Some Thoughts on Editing

The hardest, and most time consuming, aspect of writing is editing. I try not to edit right after writing something. When I finish a project, I put it aside and forget about it, so that when I come back to it months, years and now, decades (a recent development that I don’t like to think about, lol), it almost feels like I’m discovering it for the first time. It also allows me a chance to look at it through the lens of different life experience–I may not be in the same state of mind, or I’ve learned something more since I wrote it. With the oldest stuff it’s like a completely different person wrote it, and what I wrote ten, fifteen or even twenty years ago can surprise, amuse, or even disgust me.

This isn’t always practical, though, and it has its drawbacks. Some things, like this blog post, are a bit more throw-away and get the once over immediately after being drafted, so they can be posted within a couple of days. The more work I’ve put into something, however, the more protective I am of it. I’ve got this novel I wrote nearly a decade ago now. About four years ago I went through it with a fine toothed comb and retooled it from top to bottom. I used to post excerpts (at one point I think I even posted the whole thing to a blog on MySpace…yeah, yeah, I know) but now I’m hesitant to show it to anyone. Part of it has to do with the fact that agents are hesitant about previously published works, even it was just a blog posting.

Then there is the fear that maybe the book was better to begin with (which, I’ve found, is NEVER the case, but rationality has nothing to do with this), or that maybe I’m going too far. Sometimes I’ll re-tool something, and the result is a better piece of writing, from a technical standpoint, but in the process it has lost that raw, unpredictable aspect of a story let loose to practically write itself.

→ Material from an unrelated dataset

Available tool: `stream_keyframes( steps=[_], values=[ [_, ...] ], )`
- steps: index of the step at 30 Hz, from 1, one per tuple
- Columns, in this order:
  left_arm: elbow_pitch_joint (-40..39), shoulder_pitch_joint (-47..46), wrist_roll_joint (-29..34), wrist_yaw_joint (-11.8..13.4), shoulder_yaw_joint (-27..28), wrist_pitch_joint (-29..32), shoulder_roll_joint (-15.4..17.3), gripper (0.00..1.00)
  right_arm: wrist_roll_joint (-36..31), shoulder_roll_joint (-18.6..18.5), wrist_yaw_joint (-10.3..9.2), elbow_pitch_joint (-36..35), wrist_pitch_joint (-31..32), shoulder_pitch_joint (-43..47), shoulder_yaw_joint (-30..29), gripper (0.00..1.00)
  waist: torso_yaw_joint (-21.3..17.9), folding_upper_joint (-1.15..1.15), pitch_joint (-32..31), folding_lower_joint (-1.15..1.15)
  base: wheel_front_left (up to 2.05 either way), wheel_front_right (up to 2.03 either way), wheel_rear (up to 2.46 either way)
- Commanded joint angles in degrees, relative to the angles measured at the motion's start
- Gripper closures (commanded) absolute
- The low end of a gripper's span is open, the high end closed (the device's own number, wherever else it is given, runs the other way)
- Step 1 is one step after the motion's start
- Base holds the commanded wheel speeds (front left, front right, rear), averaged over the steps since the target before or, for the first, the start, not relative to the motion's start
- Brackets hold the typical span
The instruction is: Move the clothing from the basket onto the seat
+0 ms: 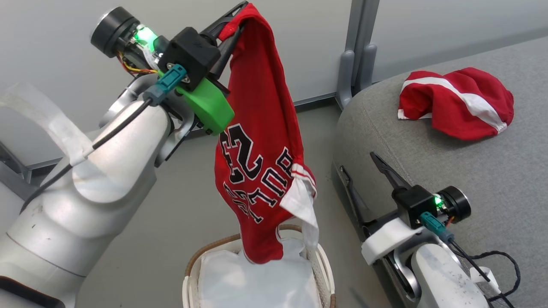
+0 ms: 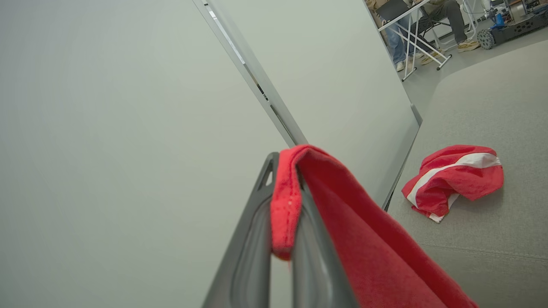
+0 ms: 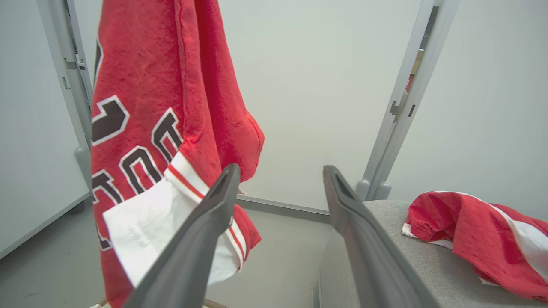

So, fellow writers. What are your editing practices?

This post was originally intended as a reply to a post on Jeff Kent’s blog. Check him out, he often shares some handy resources, including some nifty HTML scripts.

Some Thoughts on Editing

4 thoughts on “Some Thoughts on Editing

  1. This is what I do:
    1) I usually start my daily writing period by re-reading what I wrote yesterday. It gets me involved in it and it sure beats being creative. I actually recommend that NOBODY does this. Much better to just write (unless you can’t remember your train of thought from last time or something).

    2) After the work is done, I don’t wait 2 months like I’m supposed to, because I’m impatient and want it done.

    3) I publish to the kindle as a personal document so that it reads “like a book.” Reading from a computer hides errors. Reading it as a book makes the errors pop right out. On the kindle, you can highlight and add notes to the exact parts that are wrong, then go back and re-read it all.

    4) I make sweeps through my manuscript looking for certain things that I’ve discovered are wrong. I’m sure we all do this. If I’m writing things like “fifty dollars and 25 cents” I go back and write “$50.25” or something. Or “semi-automatic” becomes “semiautomatic,” that kind of thing.

    1. Thanks for reading! Interesting information about publishing to Kindle…I should probably get one of those at some point. I didn’t know you could do all that and it sounds really handy.